Черты притчи в композиции рассказа А.П. Чехова «Без заглавия»

Обложка

Цитировать

Полный текст

Аннотация

Рассматривается композиция рассказа А.П. Чехова «Без заглавия» в аспекте его жанровой принадлежности. К анализу структуры текста привлекается методологический аппарат нарратологии, позволяющий выявить и установить реализацию сюжетной модели притчи в чеховском рассказе. «Без заглавия» из всех чеховских рассказов наиболее последовательно воспроизводит жанровые особенности притчи. Действующие лица поименованы нарицательно, сюжет схематичен, не перегружен событиями и деталями и строится на антитезе двух миров: монастыря и города. Однако за внешне простым текстом стоит система повествовательных инстанций, где каждый нарратор отличается точкой зрения в плане пространства, времени и идеологии, событийностью. При этом точка зрения автора-повествователя остается статичной в пространственном отношении. Внешний по отношению к персонажам мир города описывается двумя диегетическими нарраторами, что снимает с автора бремя ценностных суждений. Таким образом, построение текста позволяет избежать прямого назидания. В то же время отказ от авторитарного типа повествования позволяет ввести в рассказ и тему искусства, также выстроенную на противопоставлении описаний одного и того же мира двумя разными персонажами.

Полный текст

Введение

Притчевость ряда зрелых рассказов А.П. Чехова уже обращала на себя внимание исследователей. Так, по мнению Г.А. Бялого, для чеховской притчевой формы характерны сложный сюжет с неожиданным финалом и отчетливое выражение авторского идеала, доходящее, по мнению ученого, «до прямого и открытого дидактизма» (Бялый, 1983, с. 203). В.И. Тюпа в целом видит в долитературных жанрах анекдота и притчи корни чеховского рассказа, отвечающие авторскому методу характеристики нравов через положение, а не через сюжет (Тюпа, 1989, с. 14). В.Ю. Даренский характеризует трансформацию жанра у Чехова как «антипритчу», где место традиционного поучения занимает проблематизация восприятия жизни и открытый финал (Даренский, 2022, с. 158).

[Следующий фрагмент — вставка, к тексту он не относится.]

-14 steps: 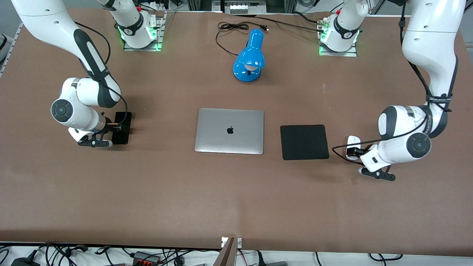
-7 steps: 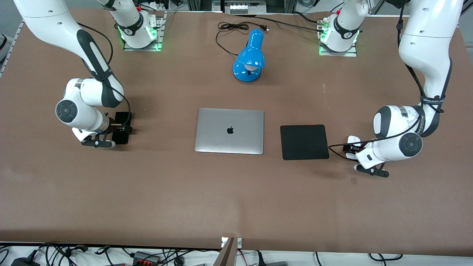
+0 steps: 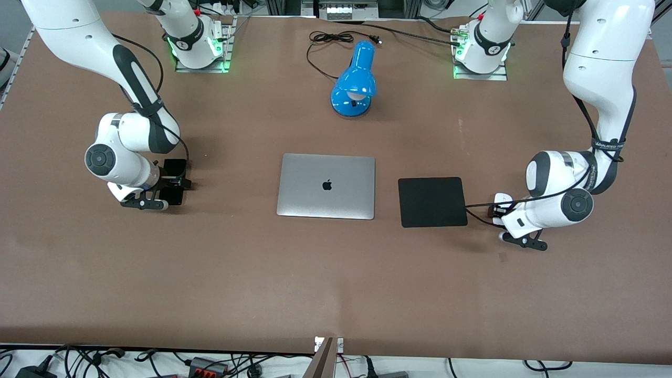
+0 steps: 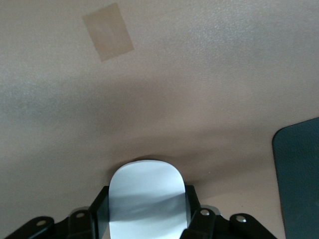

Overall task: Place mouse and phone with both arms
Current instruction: 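Grasp the phone with the right gripper while the left gripper grasps the mouse, then carry the phone toward the laptop while the left gripper sets mouse on pad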

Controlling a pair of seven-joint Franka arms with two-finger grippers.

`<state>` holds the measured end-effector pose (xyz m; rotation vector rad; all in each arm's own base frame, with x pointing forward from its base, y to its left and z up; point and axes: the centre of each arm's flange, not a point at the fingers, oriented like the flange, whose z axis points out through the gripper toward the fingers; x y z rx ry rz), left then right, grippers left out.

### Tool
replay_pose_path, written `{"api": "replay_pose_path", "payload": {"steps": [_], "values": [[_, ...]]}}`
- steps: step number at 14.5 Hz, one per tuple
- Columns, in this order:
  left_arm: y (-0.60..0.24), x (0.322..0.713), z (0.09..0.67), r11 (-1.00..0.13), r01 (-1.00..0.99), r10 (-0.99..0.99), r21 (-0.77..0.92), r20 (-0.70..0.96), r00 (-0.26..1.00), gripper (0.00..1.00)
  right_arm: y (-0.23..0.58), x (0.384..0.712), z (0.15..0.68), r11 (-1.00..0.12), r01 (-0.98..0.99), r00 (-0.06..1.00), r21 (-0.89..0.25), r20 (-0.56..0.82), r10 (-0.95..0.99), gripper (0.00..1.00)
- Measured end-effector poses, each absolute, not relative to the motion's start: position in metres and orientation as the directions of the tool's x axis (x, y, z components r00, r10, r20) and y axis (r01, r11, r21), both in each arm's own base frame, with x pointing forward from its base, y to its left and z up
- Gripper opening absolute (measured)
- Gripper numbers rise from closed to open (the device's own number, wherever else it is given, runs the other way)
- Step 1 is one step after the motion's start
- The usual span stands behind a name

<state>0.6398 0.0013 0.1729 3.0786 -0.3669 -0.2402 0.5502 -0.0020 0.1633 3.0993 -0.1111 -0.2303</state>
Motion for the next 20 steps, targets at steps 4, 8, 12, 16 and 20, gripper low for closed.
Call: {"api": "replay_pose_path", "payload": {"steps": [4, 8, 12, 16, 20], "values": [[-0.016, 0.65, 0.213, -0.964, -0.257, -0.265, 0.064, -0.181, 0.947, 0.62, -0.002, 0.551, 0.167, -0.997, -0.069, 0.987, 0.036, -0.145, -0.074, 0.81], [-0.098, 0.65, 0.251, -0.958, -0.245, -0.274, 0.149, -0.232, 0.933, 0.62, -0.002, 0.55, 0.168, -0.997, -0.07, 0.986, 0.036, -0.151, -0.075, 0.8], [-0.158, 0.637, 0.218, -0.962, -0.228, -0.261, 0.152, -0.255, 0.931, 0.62, 0.014, 0.555, 0.173, -0.999, -0.045, 0.989, 0.025, -0.142, -0.048, 0.8], [-0.158, 0.638, 0.188, -0.969, -0.195, -0.229, 0.152, -0.257, 0.939, 0.76, 0.071, 0.575, 0.199, -0.999, -0.042, 0.991, -0.006, -0.125, -0.041, 0.8], [-0.109, 0.66, 0.257, -0.981, -0.131, -0.167, 0.142, -0.276, 0.947, 1.0, 0.174, 0.574, 0.219, -0.995, -0.096, 0.991, -0.022, -0.093, -0.094, 0.8]]}}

Параллельно следует отметить и обращение зрелого Чехова к другому жанру, связанному по своему происхождению, как и притча, с библейской традицией – пасхальному рассказу, где, как пишет Я.О. Козлова, писатель отказывается от авторской иронии, пародии и высмеивания в пользу этико-философского содержания (Козлова, 2021, с. 121). Евангельские отсылки и вовсе необязательно связаны с жанровой формой. Как показал В. Гречко, евангельские притчи выступают и интертекстуальным источником чеховских рассказов (Гречко, 2021, с. 373).

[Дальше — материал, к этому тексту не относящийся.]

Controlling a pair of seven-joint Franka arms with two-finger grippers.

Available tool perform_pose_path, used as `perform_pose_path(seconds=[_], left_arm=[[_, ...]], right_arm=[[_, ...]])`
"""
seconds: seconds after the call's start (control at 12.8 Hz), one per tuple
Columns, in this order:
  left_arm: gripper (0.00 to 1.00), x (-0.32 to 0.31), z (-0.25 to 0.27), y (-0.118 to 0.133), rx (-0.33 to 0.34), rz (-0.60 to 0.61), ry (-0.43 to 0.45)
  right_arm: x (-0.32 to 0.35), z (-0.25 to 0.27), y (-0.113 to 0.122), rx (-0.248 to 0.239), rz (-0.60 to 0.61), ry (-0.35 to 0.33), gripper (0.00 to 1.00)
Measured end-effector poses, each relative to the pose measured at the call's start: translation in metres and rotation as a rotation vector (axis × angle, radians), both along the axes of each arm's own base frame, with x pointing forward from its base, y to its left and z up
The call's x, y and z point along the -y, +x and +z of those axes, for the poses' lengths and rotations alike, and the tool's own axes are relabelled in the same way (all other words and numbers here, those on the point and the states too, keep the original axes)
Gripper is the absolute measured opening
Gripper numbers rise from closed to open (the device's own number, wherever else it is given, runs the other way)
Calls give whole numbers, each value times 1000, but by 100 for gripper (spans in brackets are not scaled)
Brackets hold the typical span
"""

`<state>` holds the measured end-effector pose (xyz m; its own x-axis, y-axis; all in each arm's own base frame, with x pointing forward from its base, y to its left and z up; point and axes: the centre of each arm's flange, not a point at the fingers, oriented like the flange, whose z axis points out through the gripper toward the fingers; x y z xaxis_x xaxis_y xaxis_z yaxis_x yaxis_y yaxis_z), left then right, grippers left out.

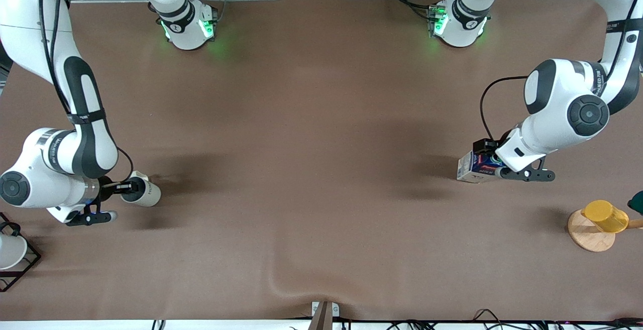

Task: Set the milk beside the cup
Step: 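Grasp the milk carton with the left gripper while the right gripper grasps the mug, then lift the mug with the right gripper while the left gripper lifts the carton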

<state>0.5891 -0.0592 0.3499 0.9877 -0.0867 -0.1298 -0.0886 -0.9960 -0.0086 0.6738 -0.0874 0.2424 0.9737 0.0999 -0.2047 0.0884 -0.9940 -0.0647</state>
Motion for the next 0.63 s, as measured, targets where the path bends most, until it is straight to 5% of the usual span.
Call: perform_pose_path(seconds=[0.16, 0.55, 0.63], left_arm=[[96, 0, -4, 0, -6, 0, -1], [81, -1, -13, 0, -20, 1, -3], [72, -1, -13, 0, -19, 2, -3]], right_arm=[[0, 1, 1, 4, 10, 3, 4], [-5, 23, 16, 69, 245, 40, 4], [-15, 32, 22, 90, 309, 47, 4]])
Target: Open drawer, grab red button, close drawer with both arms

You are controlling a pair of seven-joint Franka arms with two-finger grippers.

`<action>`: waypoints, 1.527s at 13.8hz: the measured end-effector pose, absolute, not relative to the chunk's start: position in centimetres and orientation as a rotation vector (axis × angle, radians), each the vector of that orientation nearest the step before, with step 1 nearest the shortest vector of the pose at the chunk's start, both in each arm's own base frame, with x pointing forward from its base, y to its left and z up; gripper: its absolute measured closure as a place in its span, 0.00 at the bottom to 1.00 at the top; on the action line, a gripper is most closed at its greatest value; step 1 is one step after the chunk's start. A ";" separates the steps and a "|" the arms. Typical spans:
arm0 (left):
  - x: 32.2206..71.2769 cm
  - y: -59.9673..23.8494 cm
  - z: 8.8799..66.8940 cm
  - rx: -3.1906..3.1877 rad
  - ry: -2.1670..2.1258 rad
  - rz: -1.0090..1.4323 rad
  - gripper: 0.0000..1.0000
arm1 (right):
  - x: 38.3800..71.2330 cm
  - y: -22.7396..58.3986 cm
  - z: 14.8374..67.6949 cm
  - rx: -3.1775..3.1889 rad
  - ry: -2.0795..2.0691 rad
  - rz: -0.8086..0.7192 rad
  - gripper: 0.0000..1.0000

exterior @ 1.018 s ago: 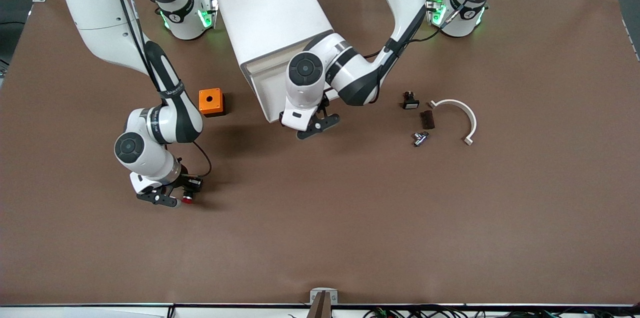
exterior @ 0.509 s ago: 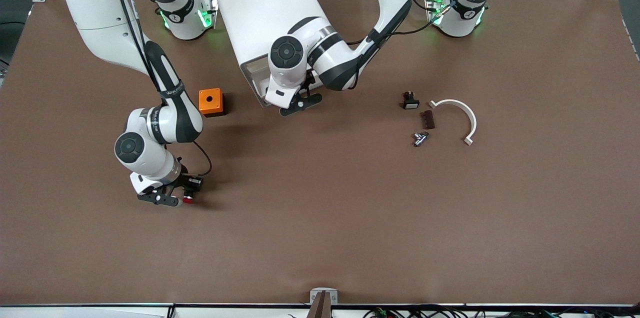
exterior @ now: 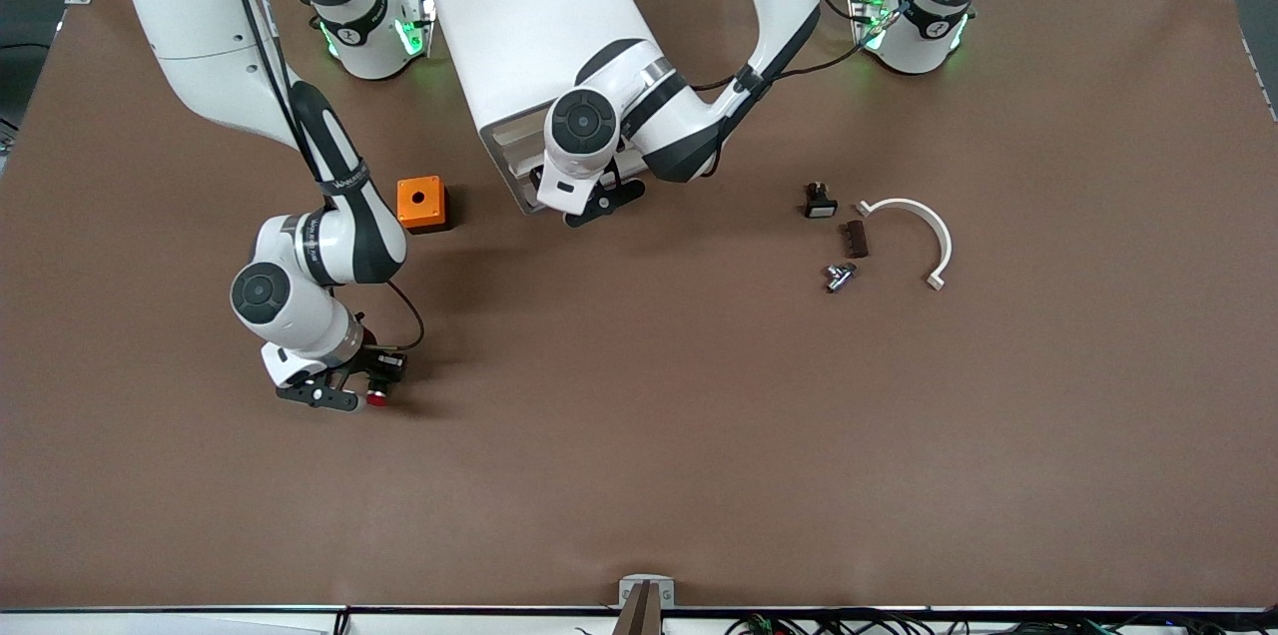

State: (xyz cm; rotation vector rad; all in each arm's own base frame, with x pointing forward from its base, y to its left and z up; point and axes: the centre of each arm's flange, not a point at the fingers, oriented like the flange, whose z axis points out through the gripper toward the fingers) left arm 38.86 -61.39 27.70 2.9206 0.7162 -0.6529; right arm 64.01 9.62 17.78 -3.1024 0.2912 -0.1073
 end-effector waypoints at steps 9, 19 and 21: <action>38.9 -60.8 26.9 2.854 0.796 -0.784 0.00 | 63.6 10.8 18.9 -3.103 0.267 -0.013 0.12; 50.2 -50.1 39.9 2.921 0.805 -0.446 0.00 | 61.1 3.3 43.6 -3.146 0.103 0.233 0.00; 52.5 -44.5 46.4 2.958 0.729 -0.369 0.00 | 59.9 1.1 47.9 -3.156 0.048 0.264 0.00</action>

Особняком здесь стоит рассказ «Без заглавия», выделяющийся из других притчевых текстов Чехова абстрактным планом времени в противовес привычному для писателя реалистическому настоящему. Обратимся к более подробному анализу его композиционной структуры.

Обсуждение

Точная дата создания рассказа «Без заглавия» неизвестна, однако черновики и воспоминания современников говорят о том, что, вероятнее всего, он был написан в конце декабря 1887 г. Незадолго до этого А.П. Чехов возвращается в Москву из Петербурга, где, по воспоминаниям А.С. Лазарева (Лазарев-Грузинский, 1986, с. 107), и создает этот рассказ, после чего отправляет его в Петербург, где произведение было опубликовано в первом номере газеты «Новое время» за 1888 г. Чехов не прибегнул к использованию псевдонима, и рассказ выходит с подписью «Ан. Чехов».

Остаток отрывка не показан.